Data block:

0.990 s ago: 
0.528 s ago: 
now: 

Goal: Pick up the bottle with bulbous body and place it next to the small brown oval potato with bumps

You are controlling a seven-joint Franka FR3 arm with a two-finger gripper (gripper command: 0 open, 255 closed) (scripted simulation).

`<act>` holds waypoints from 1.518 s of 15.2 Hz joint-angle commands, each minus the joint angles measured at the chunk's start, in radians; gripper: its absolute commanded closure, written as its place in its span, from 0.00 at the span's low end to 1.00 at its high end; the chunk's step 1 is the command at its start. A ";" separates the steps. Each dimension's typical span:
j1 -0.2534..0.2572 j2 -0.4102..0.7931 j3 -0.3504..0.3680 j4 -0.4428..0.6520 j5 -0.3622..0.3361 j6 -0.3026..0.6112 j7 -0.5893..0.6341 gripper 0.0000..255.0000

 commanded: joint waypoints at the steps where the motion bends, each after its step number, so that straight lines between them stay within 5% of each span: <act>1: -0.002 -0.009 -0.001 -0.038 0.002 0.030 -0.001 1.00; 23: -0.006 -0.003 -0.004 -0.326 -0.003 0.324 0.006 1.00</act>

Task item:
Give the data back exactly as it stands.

Response box:
0.990 s ago: 
0.528 s ago: 
now: 

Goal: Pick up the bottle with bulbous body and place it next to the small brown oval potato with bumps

You are controlling a seven-joint Franka FR3 arm with a two-finger gripper (gripper command: 0 open, 255 closed) (scripted simulation).

`<act>` holds waypoints from 1.518 s of 15.2 Hz joint-angle commands, each minus the joint angles measured at the chunk's start, in radians; gripper: its absolute commanded closure, written as its place in its span, from 0.00 at the span's low end to 1.00 at its high end; the chunk's step 1 is the command at its start. A ";" separates the steps. Each dimension's typical span:
j1 -0.2534..0.2572 j2 -0.4102..0.7931 j3 -0.3504..0.3680 j4 -0.4428..0.6520 j5 -0.3622..0.3361 j6 -0.3026..0.6112 j7 -0.5893..0.6341 gripper 0.0000..255.0000

 commanded: joint waypoints at the steps where the motion bends, each after its step number, so that straight lines between them stay within 5% of each span: <act>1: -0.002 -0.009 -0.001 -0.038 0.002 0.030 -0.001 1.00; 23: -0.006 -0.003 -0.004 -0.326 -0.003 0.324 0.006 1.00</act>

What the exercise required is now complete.